What you have to do →
No pictures, please. Output the lines from the start of the data through the line that contains "Coordinates below refer", both included, exactly as they stand.

──────────────────────────────

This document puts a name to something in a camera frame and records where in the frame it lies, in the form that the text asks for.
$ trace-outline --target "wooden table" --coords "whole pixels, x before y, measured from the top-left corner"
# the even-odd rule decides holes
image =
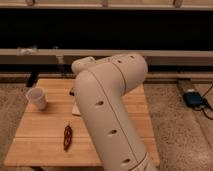
[[[72,115],[75,98],[69,95],[71,79],[40,79],[48,108],[39,111],[28,104],[4,164],[6,166],[101,166],[99,157],[81,117]],[[159,165],[151,120],[143,86],[123,97],[131,120],[137,127],[155,165]],[[73,144],[63,150],[65,126],[73,129]]]

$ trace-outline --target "paper cup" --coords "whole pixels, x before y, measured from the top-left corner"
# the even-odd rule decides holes
[[[31,88],[26,93],[26,98],[30,103],[33,103],[39,110],[44,110],[47,107],[45,94],[41,88]]]

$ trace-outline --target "cable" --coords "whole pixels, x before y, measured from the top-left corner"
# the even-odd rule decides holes
[[[210,117],[210,116],[208,115],[208,113],[205,111],[205,109],[202,109],[202,111],[203,111],[203,114],[204,114],[204,116],[205,116],[206,118],[208,118],[208,119],[210,119],[210,120],[213,120],[213,117]]]
[[[205,97],[213,88],[213,84],[210,86],[210,88],[203,94],[202,97]]]

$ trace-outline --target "speckled floor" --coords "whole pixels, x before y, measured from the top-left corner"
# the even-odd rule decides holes
[[[183,103],[175,84],[145,84],[145,94],[161,159],[162,171],[212,171],[213,121]],[[202,93],[209,85],[196,85]],[[24,84],[0,84],[0,170],[30,171],[3,166],[12,138],[26,107]],[[213,91],[207,96],[213,104]],[[48,171],[92,171],[45,168]]]

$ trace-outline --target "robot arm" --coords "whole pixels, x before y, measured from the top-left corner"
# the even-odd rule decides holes
[[[106,171],[155,171],[121,96],[141,84],[147,73],[139,54],[76,61],[77,106]]]

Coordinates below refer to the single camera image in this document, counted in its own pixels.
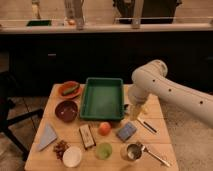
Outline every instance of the wooden board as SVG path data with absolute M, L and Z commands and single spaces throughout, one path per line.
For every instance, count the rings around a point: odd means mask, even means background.
M 34 143 L 30 150 L 29 157 L 26 161 L 25 170 L 178 170 L 178 165 L 172 148 L 171 140 L 158 98 L 156 96 L 149 96 L 146 102 L 146 108 L 148 112 L 147 114 L 140 114 L 141 117 L 143 117 L 148 123 L 150 123 L 158 130 L 158 133 L 156 135 L 145 129 L 142 125 L 140 125 L 138 121 L 130 120 L 129 116 L 126 115 L 120 123 L 112 123 L 113 129 L 108 136 L 101 136 L 98 134 L 98 126 L 100 123 L 99 121 L 84 121 L 77 117 L 71 123 L 64 123 L 56 117 L 55 107 L 57 106 L 57 104 L 63 101 L 63 99 L 60 99 L 57 95 L 57 89 L 59 88 L 59 86 L 59 84 L 53 86 L 47 106 L 44 111 L 44 116 L 39 125 Z M 125 103 L 129 103 L 128 98 L 126 97 L 128 87 L 129 85 L 124 86 Z M 75 99 L 79 108 L 80 99 L 81 97 Z M 128 121 L 131 121 L 136 126 L 137 132 L 126 143 L 123 143 L 116 137 L 116 132 Z M 38 152 L 36 150 L 36 147 L 41 138 L 46 123 L 52 125 L 52 127 L 56 131 L 56 134 L 58 135 L 58 140 L 50 144 L 43 151 Z M 95 156 L 95 147 L 88 150 L 84 149 L 82 139 L 79 134 L 79 126 L 83 124 L 89 124 L 91 126 L 91 132 L 97 144 L 108 142 L 112 145 L 113 153 L 107 160 L 97 159 L 97 157 Z M 56 158 L 56 154 L 53 152 L 53 146 L 62 139 L 67 141 L 69 146 L 75 145 L 81 148 L 83 152 L 83 160 L 77 168 L 67 168 L 60 160 Z M 150 150 L 152 150 L 162 158 L 168 160 L 172 164 L 172 166 L 168 168 L 146 153 L 143 153 L 142 157 L 136 162 L 123 160 L 120 155 L 121 149 L 124 148 L 127 144 L 134 143 L 136 141 L 141 141 L 143 144 L 147 145 Z

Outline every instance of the brown plate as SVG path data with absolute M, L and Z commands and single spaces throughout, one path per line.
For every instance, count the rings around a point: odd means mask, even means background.
M 78 106 L 73 101 L 63 101 L 55 108 L 56 116 L 64 122 L 71 122 L 78 113 Z

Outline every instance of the green tray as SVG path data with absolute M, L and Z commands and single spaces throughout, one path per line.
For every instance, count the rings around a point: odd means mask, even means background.
M 82 96 L 80 118 L 120 121 L 124 117 L 123 80 L 87 78 Z

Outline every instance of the chair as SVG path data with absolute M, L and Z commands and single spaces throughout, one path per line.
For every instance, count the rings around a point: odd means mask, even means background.
M 23 160 L 27 159 L 29 151 L 26 147 L 13 135 L 9 126 L 30 118 L 34 115 L 42 117 L 43 109 L 37 109 L 15 118 L 8 119 L 9 110 L 15 107 L 12 100 L 8 99 L 9 89 L 11 87 L 10 74 L 1 73 L 0 74 L 0 133 L 3 132 L 15 145 L 23 152 Z

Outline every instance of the small plate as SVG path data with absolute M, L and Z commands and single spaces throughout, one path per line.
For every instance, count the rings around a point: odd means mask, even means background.
M 79 147 L 69 147 L 63 154 L 63 163 L 67 167 L 76 167 L 82 160 L 82 152 Z
M 62 95 L 62 92 L 63 92 L 64 90 L 66 90 L 66 89 L 68 89 L 68 88 L 70 88 L 70 87 L 72 87 L 72 86 L 74 86 L 74 85 L 77 85 L 77 84 L 79 84 L 79 83 L 76 82 L 76 81 L 67 81 L 67 82 L 64 82 L 64 83 L 59 87 L 59 89 L 58 89 L 58 95 L 60 96 L 60 98 L 62 98 L 62 99 L 72 99 L 72 98 L 74 98 L 74 97 L 80 95 L 81 92 L 82 92 L 81 86 L 80 86 L 77 90 L 75 90 L 73 93 L 71 93 L 71 94 L 68 94 L 68 95 L 66 95 L 66 96 L 63 96 L 63 95 Z
M 75 119 L 78 113 L 78 106 L 73 101 L 63 101 L 55 108 L 56 116 L 64 122 L 71 122 Z

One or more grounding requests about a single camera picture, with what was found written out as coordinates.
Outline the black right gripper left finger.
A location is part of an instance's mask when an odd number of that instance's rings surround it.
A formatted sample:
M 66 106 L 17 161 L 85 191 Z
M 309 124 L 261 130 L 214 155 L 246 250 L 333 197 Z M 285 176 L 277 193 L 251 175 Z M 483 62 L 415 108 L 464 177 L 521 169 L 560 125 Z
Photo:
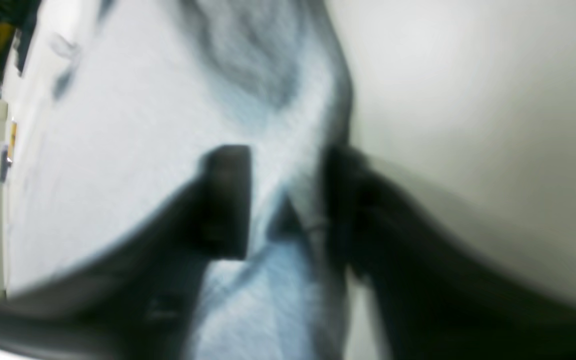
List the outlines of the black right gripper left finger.
M 225 145 L 114 248 L 0 300 L 0 350 L 42 360 L 178 360 L 210 262 L 241 260 L 252 159 Z

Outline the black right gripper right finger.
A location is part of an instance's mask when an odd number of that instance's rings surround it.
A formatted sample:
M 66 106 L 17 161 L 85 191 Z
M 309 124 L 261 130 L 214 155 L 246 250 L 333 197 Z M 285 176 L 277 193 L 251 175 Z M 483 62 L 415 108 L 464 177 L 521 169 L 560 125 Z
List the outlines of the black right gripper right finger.
M 327 250 L 368 278 L 396 360 L 576 360 L 576 308 L 466 255 L 348 146 L 326 153 Z

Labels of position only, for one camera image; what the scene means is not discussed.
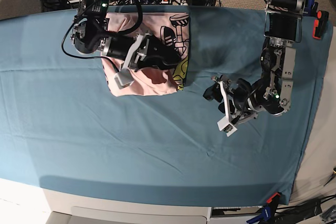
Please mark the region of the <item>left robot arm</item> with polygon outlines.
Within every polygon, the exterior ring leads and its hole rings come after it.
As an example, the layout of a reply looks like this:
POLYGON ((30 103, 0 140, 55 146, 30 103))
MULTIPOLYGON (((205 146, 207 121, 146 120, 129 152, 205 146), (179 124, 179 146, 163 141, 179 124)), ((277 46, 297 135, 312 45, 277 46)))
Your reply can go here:
POLYGON ((255 119, 266 111, 280 116, 291 108, 294 43, 302 38, 302 18, 307 0, 265 0, 265 41, 260 55, 262 74, 250 84, 239 78, 236 87, 226 76, 213 77, 214 85, 203 94, 206 100, 219 102, 224 117, 218 128, 232 133, 237 125, 255 119))

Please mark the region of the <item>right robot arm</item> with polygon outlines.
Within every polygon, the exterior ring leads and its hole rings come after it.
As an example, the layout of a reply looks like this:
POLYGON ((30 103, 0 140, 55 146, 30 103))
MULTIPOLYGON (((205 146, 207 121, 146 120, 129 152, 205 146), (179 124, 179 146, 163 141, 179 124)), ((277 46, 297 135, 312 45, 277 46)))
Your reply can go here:
POLYGON ((131 33, 140 28, 143 11, 139 0, 134 0, 137 10, 135 24, 125 30, 109 31, 107 17, 110 0, 80 0, 78 13, 66 32, 80 59, 92 59, 92 53, 102 52, 101 59, 108 61, 117 74, 145 68, 170 70, 181 62, 181 56, 164 45, 153 34, 131 33))

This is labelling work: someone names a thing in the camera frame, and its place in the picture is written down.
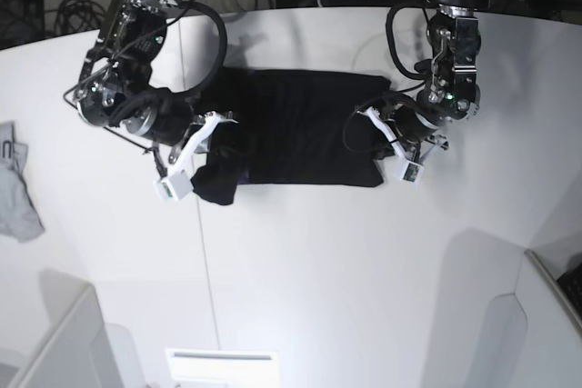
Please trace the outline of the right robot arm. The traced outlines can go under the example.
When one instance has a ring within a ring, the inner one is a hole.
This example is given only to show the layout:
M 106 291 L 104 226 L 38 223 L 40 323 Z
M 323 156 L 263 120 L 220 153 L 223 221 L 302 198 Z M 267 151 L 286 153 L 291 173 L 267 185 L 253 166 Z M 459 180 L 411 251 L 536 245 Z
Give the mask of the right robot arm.
M 218 49 L 206 76 L 174 93 L 150 84 L 152 63 L 161 52 L 171 25 L 168 13 L 194 10 L 216 25 Z M 185 150 L 193 127 L 202 124 L 195 100 L 211 85 L 227 52 L 226 25 L 212 7 L 196 0 L 112 0 L 94 46 L 87 51 L 76 85 L 64 94 L 80 117 L 114 132 L 119 126 L 153 144 L 171 147 L 174 164 Z

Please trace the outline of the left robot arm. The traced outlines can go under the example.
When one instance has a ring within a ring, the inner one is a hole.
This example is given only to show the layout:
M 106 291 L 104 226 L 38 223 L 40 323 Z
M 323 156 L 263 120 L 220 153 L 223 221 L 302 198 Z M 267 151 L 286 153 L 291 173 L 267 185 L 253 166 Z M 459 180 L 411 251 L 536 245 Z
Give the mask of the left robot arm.
M 374 158 L 402 154 L 417 162 L 423 143 L 447 148 L 438 131 L 478 111 L 477 56 L 482 37 L 475 13 L 489 5 L 490 0 L 414 0 L 389 9 L 385 31 L 390 57 L 401 75 L 418 83 L 417 95 L 411 97 L 407 90 L 384 95 L 380 122 L 391 135 L 386 144 L 372 146 L 369 153 Z M 396 50 L 396 16 L 404 9 L 429 6 L 436 9 L 426 22 L 432 55 L 408 70 Z

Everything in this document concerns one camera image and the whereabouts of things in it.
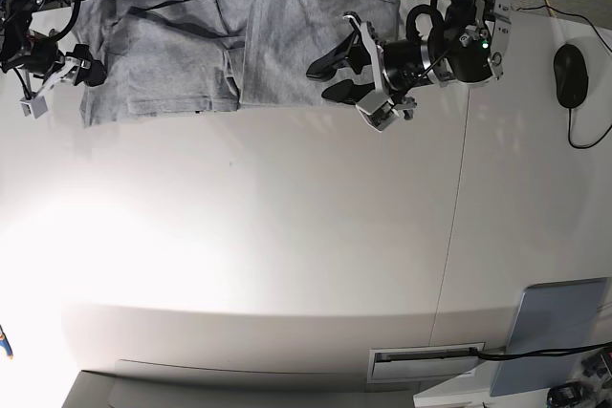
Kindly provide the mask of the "grey T-shirt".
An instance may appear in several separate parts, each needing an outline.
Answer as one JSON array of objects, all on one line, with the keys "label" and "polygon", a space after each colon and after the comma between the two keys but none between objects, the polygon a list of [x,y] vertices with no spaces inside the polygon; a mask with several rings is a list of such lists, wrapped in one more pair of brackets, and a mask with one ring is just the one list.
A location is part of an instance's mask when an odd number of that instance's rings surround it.
[{"label": "grey T-shirt", "polygon": [[85,126],[169,114],[320,106],[308,67],[350,32],[344,14],[398,34],[400,0],[91,0],[79,42],[106,67]]}]

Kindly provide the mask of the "black computer mouse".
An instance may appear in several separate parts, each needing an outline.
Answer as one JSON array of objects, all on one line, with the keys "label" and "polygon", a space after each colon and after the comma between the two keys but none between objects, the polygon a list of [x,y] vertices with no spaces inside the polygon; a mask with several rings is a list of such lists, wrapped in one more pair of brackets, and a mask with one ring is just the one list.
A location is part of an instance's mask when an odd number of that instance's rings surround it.
[{"label": "black computer mouse", "polygon": [[589,75],[580,49],[564,44],[556,52],[553,61],[557,102],[565,109],[581,106],[588,95]]}]

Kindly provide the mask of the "blue orange object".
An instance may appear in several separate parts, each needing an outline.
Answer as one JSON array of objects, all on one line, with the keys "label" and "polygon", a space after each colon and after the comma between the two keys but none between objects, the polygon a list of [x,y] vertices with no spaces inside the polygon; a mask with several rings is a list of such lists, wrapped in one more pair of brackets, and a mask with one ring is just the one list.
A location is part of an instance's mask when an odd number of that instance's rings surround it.
[{"label": "blue orange object", "polygon": [[0,347],[4,350],[8,359],[13,359],[13,352],[11,349],[11,344],[4,330],[1,327],[0,327]]}]

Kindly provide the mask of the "grey laptop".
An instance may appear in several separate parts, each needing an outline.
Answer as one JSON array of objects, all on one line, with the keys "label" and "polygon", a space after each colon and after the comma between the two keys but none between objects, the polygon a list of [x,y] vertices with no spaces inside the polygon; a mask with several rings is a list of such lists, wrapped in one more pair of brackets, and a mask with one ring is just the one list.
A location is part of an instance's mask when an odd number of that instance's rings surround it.
[{"label": "grey laptop", "polygon": [[[508,354],[584,346],[607,290],[605,278],[536,284],[522,293],[506,344]],[[574,355],[524,357],[502,362],[490,389],[504,397],[557,386],[575,366]]]}]

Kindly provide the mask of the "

──────────────────────────────

Solution to the problem →
This document puts a name to something in a camera frame and records where in the frame it lies, in the form that the text asks for.
$ trace-outline --target "wooden table" --coords "whole pixels, x before y, measured from the top-left corner"
# the even-odd rule decides holes
image =
[[[72,115],[75,98],[69,95],[71,79],[40,79],[48,108],[39,111],[28,104],[4,164],[6,166],[101,166],[99,157],[81,117]],[[159,165],[151,120],[143,86],[123,97],[131,120],[137,127],[155,165]],[[73,144],[63,150],[65,126],[73,129]]]

$ trace-outline --target "paper cup" --coords "whole pixels, x before y, measured from the top-left corner"
# the even-odd rule decides holes
[[[31,88],[26,93],[26,98],[30,103],[33,103],[39,110],[44,110],[47,107],[45,94],[41,88]]]

$ trace-outline --target "cable" --coords "whole pixels, x before y, measured from the top-left corner"
# the even-odd rule decides holes
[[[210,117],[210,116],[208,115],[208,113],[205,111],[205,109],[202,109],[202,111],[203,111],[203,114],[204,114],[204,116],[205,116],[206,118],[208,118],[208,119],[210,119],[210,120],[213,120],[213,117]]]
[[[205,97],[213,88],[213,84],[210,86],[210,88],[203,94],[202,97]]]

$ trace-outline --target "speckled floor" --coords "whole pixels, x before y, measured from the top-left corner"
# the even-odd rule decides holes
[[[183,103],[175,84],[145,84],[145,94],[161,159],[162,171],[212,171],[213,121]],[[202,93],[209,85],[196,85]],[[24,84],[0,84],[0,170],[30,171],[3,166],[12,138],[26,107]],[[213,91],[207,96],[213,104]],[[48,171],[92,171],[45,168]]]

$ trace-outline --target "robot arm" --coords "whole pixels, x before y, measured from the top-left corner"
# the even-odd rule decides holes
[[[106,171],[155,171],[121,96],[141,84],[147,73],[139,54],[76,61],[77,106]]]

Coordinates below refer to the single camera image in this document, counted in its own pixels.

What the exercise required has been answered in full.